Cleopatra Was 25 Once, Too
What it means to rise, reinvent, and rule at any age
To me, the name Cleopatra has always felt synonymous to icon. The eyeliner. The gold. The snakebite. But a recent deep dive sharpened her story beyond the mythology.
I learned she became queen of Egypt at 18. Within a few years, her brother’s advisors forced her into exile. At 21, she was hiding out in the desert, raising a small army, broke but determined. By 25, she had staged one of history’s most audacious comebacks: smuggled into Julius Caesar’s palace rolled up in a carpet, securing his support, and returning to Alexandria as the sole ruler of Egypt. She didn’t just hold power—she reshaped what it meant to embody it.
Her story reads differently at 25—not as mythological constellations, but as coordinates on a map. She shows what it takes to carve power into the world at an age when most people are still finding their footing. And she shows that women can wield power on that scale—not all will want to, and not all will need to, but the capacity is there. Cleopatra is one-of-one in history, but she’s also proof of what lives within each of us. Here’s what I see in her story:
1. Exile as Reinvention
Cleopatra was pushed off the throne by Ptolemy XIII’s court when she was barely 20. Exile didn’t end her story; it gave her leverage to rewrite it. She spent those years gathering supporters and planning her re-entry.
Modern exile rarely looks like being dethroned. It’s leaving a job, watching a relationship collapse, or realizing the plan you built for your life no longer fits. Exile feels like failure, but it’s often the moment when power re-forms. Like Cleopatra, reinvention often comes from writing in the margins, not ruling from the palace.
2. Adaptation as Power
Her comeback didn’t come from marching an army into Alexandria. It came from spectacle and timing. Cleopatra had herself smuggled into Caesar’s chambers, rolled in a carpet (some sources say a sack of laundry). It was absurd, theatrical, and brilliant—it put her face-to-face with the most powerful man in the world when she had no other way in.
This is the essence of adaptation. She didn’t have resources, so she used ingenuity. For women now, adaptation shows up in different shapes: side hustles that buy freedom, unconventional pivots that keep you in the game, creative entrances into rooms that weren’t built for you. Power doesn’t always roar. Sometimes it rolls in quietly, wrapped in the carpet that was yanked from under you.
3. Alliances, With Limits
Once restored, Cleopatra secured her reign by aligning with Caesar, and later with Mark Antony. These relationships gave her legitimacy and protection. They also tethered her fate to theirs. When Antony lost to Octavian, Cleopatra’s dynasty ended with her. She didn’t allow her name to die with theirs.
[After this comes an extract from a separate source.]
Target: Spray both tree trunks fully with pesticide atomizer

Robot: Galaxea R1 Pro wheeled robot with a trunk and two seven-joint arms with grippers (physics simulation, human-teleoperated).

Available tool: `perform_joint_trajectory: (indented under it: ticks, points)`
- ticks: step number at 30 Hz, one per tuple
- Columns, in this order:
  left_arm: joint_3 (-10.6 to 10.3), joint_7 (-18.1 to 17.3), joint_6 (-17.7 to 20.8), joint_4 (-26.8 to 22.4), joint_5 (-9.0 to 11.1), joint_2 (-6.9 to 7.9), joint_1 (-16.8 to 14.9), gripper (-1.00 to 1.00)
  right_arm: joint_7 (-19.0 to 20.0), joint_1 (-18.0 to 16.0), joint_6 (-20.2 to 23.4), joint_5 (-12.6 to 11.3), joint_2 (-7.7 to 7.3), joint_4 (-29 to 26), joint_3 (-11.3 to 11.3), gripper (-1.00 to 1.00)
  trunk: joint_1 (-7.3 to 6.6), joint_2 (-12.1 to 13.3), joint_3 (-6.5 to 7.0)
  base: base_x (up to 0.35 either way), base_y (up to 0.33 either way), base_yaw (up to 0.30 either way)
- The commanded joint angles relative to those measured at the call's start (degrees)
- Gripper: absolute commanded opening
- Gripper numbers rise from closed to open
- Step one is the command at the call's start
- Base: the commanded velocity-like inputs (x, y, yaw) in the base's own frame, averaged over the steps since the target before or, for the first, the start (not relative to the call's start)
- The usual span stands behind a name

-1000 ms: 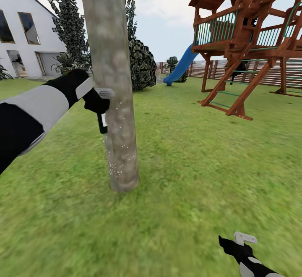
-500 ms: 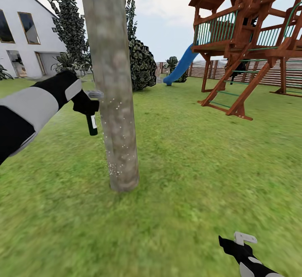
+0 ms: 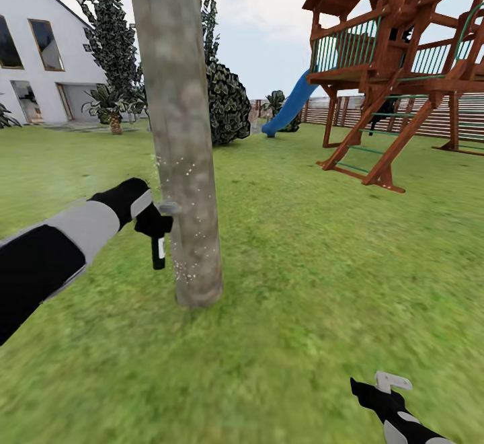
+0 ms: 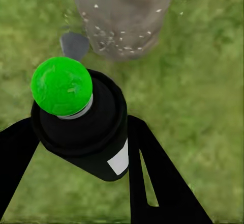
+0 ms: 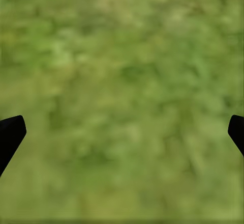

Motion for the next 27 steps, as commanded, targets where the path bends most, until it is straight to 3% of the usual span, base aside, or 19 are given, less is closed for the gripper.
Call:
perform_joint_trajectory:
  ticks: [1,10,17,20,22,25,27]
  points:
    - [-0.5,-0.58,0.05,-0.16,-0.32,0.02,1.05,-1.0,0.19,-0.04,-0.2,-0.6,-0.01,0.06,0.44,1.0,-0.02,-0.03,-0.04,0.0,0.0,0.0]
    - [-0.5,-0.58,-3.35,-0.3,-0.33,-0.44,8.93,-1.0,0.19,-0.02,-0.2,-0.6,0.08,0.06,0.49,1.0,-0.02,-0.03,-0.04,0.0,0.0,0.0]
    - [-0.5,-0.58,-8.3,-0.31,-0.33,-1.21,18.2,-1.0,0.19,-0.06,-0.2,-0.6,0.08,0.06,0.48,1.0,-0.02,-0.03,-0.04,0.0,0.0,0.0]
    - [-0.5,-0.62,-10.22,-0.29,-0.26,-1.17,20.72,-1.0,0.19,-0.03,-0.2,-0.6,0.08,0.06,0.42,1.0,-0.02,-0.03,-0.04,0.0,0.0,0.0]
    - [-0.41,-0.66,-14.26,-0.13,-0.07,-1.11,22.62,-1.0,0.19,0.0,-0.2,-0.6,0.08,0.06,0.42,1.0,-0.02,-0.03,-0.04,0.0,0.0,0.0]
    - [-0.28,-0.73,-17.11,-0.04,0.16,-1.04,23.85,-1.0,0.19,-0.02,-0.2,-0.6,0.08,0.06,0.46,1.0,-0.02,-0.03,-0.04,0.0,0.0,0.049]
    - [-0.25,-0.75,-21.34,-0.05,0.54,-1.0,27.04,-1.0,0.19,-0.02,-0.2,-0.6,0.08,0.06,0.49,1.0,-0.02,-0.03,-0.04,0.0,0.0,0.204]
Alliances amplify power. They also risk it. Modern alliances might be a company, a mentor, or a partner. They can lift you, but they shouldn’t be the only thing holding your throne. Cleopatra shows the balance: use alliances, but build sovereignty that survives without them.
4. Cultural Fluency
Most Ptolemaic rulers clung to their Greek heritage. They didn’t bother to learn Egyptian, treating the people they ruled as foreign subjects. Cleopatra broke that pattern. She learned the language, embraced Egyptian religion, and styled herself as the goddess Isis incarnate. For her subjects, she wasn’t just a foreign queen—she was theirs.
That choice gave her legitimacy. The modern version is simpler but just as critical: authority comes from fluency in the culture you live in. Whether it’s stepping into a new city, a new workplace, or a new community, you can’t lead without learning its language. Belonging is power.
5. Image as Strategy
Cleopatra understood that power is perception. When she sailed to meet Antony, she did it on a golden barge with purple sails, dressed as Aphrodite. This wasn’t indulgence—it was calculated theater. She knew narrative could do the work of armies.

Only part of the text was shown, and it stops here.